__Your assignment__. The data below should be restated word for word, pictures omitted.

__Dataset extract__.
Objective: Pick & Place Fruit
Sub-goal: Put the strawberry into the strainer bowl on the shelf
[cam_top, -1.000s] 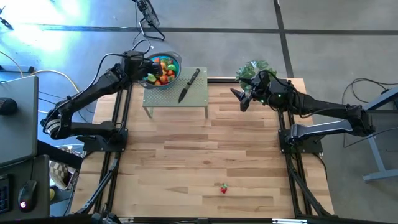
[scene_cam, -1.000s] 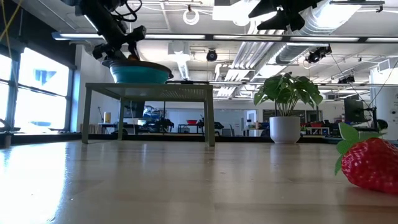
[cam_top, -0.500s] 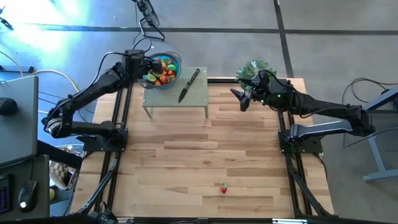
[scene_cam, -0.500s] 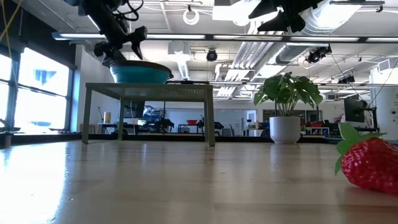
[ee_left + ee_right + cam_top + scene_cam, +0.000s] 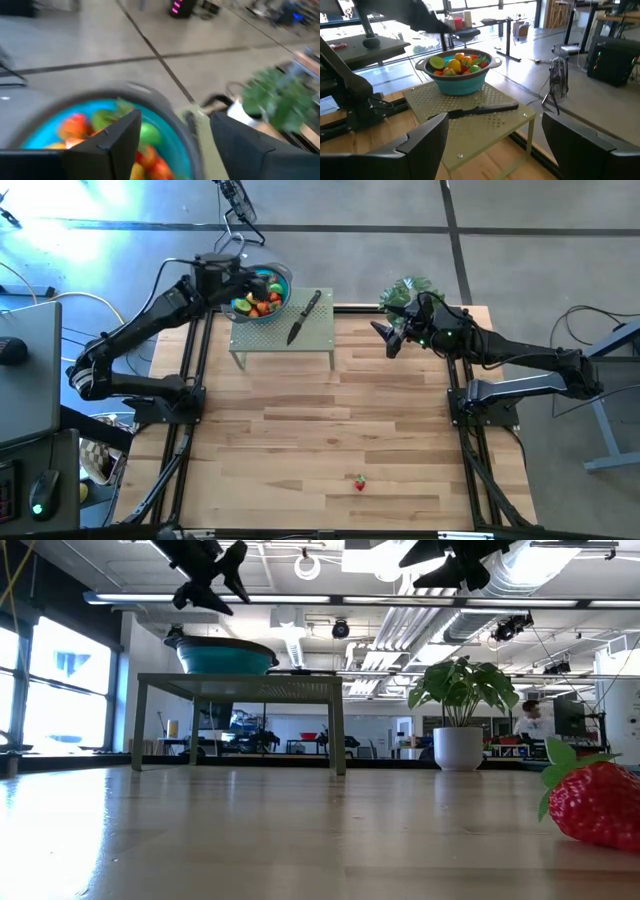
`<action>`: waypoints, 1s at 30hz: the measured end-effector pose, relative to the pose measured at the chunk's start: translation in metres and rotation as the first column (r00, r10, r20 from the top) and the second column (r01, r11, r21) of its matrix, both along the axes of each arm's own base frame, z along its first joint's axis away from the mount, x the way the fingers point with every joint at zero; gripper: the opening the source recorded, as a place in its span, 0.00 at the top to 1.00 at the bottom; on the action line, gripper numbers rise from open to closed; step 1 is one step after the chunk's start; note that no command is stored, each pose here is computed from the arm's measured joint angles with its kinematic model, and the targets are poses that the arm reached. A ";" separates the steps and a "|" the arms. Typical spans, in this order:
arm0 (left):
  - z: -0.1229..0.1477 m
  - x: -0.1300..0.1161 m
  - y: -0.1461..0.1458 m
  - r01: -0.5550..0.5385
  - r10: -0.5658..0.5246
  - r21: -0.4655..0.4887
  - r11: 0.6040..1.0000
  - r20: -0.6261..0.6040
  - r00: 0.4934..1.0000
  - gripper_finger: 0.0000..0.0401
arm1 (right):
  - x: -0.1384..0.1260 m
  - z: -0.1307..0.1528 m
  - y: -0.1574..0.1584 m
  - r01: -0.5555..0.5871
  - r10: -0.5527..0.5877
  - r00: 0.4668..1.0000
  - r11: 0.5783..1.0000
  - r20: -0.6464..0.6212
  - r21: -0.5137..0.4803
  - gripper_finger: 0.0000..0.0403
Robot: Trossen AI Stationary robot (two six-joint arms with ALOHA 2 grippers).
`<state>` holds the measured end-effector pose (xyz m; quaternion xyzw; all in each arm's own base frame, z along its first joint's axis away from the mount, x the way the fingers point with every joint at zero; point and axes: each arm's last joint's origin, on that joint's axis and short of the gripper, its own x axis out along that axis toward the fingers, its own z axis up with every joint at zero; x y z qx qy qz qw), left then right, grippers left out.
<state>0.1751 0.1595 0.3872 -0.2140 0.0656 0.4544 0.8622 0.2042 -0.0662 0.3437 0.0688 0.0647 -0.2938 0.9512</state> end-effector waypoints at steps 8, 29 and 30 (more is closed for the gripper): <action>0.005 0.025 -0.033 0.185 -0.186 0.064 0.981 0.000 0.983 0.65 | 0.000 0.006 -0.001 0.001 0.001 1.000 0.999 0.030 -0.055 0.22; 0.021 0.066 -0.120 0.510 -0.538 0.235 0.827 0.074 0.839 0.95 | 0.003 0.001 0.006 -0.191 0.182 0.979 0.974 0.087 0.120 0.22; 0.020 0.069 -0.126 0.511 -0.540 0.235 0.827 0.076 0.838 0.96 | 0.004 0.001 0.007 -0.211 0.202 0.976 0.970 0.088 0.123 0.22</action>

__Reply__.
Objective: Pick & Place Fruit
Sub-goal: Put the strawberry into the strainer bowl on the shelf
[cam_top, -1.000s] 
[scene_cam, -1.000s] 
[cam_top, -0.500s] 
[scene_cam, -0.500s] 
[ee_left + ee_right + cam_top + scene_cam, +0.000s] 
`<action>`: waypoints, 1s at 30hz: the measured end-effector pose, relative to the pose measured at the chunk's start: translation in metres and rotation as the first column (r00, r10, r20 from the top) and the second column (r01, r11, r21) of its matrix, both along the axes of each arm's own base frame, z along its first joint's axis away from the mount, x the way the fingers point with every joint at zero; gripper: the opening the source recorded, as a place in its span, 0.00 at the top to 1.00 at the bottom; on the action line, gripper numbers rise from open to closed; step 1 is one step after the chunk's start; note that no command is stored, each pose here is computed from the arm's measured joint angles with its kinematic model, and the targets are poses that the arm reached. A ";" separates the steps and a "|" the arms. Typical spans, in this order:
arm0 (left):
  - z: -0.1229..0.1477 m
  - x: -0.1300..0.1161 m
  - y: -0.1461..0.1458 m
  - r01: -0.5550..0.5385
  - r10: -0.5658..0.5246
  - r21: -0.4655..0.4887
  - r11: 0.6040..1.0000
  - r20: -0.6261..0.6040
  - r00: 0.4934..1.0000
  - gripper_finger: 0.0000..0.0401
arm1 (right):
  - x: -0.1384..0.1260 m
  - z: -0.1307..0.1528 m
  - y: -0.1574..0.1584 m
  - r01: -0.5555..0.5871
  - r10: -0.5527..0.5877
  - r00: 0.4668..1.0000
  - r11: 0.5783..1.0000
  - r20: -0.6464..0.6212
  - r21: -0.5137..0.4803
  - gripper_finger: 0.0000..0.0403
Robot: Trossen AI Stationary robot (two six-joint arms with ALOHA 2 grippers).
`<state>` holds the measured end-effector pose (xyz m; quaternion xyzw; all in each arm's own base frame, z along its first joint's axis away from the mount, x the way the fingers point with every joint at zero; point and axes: each arm's last joint's origin, on that joint's axis and short of the gripper, its own x axis out along that axis toward the fingers, its own z axis up with every joint at zero; x y z qx qy qz qw), left then right, grippers left out.
<state>0.1751 0.1595 0.3872 -0.2140 0.0656 0.4544 0.8622 0.2042 -0.0662 0.3437 0.0688 0.0647 -0.2938 0.9512</state> end-effector waypoints at steps 8, 29 and 30 (more is closed for the gripper): <action>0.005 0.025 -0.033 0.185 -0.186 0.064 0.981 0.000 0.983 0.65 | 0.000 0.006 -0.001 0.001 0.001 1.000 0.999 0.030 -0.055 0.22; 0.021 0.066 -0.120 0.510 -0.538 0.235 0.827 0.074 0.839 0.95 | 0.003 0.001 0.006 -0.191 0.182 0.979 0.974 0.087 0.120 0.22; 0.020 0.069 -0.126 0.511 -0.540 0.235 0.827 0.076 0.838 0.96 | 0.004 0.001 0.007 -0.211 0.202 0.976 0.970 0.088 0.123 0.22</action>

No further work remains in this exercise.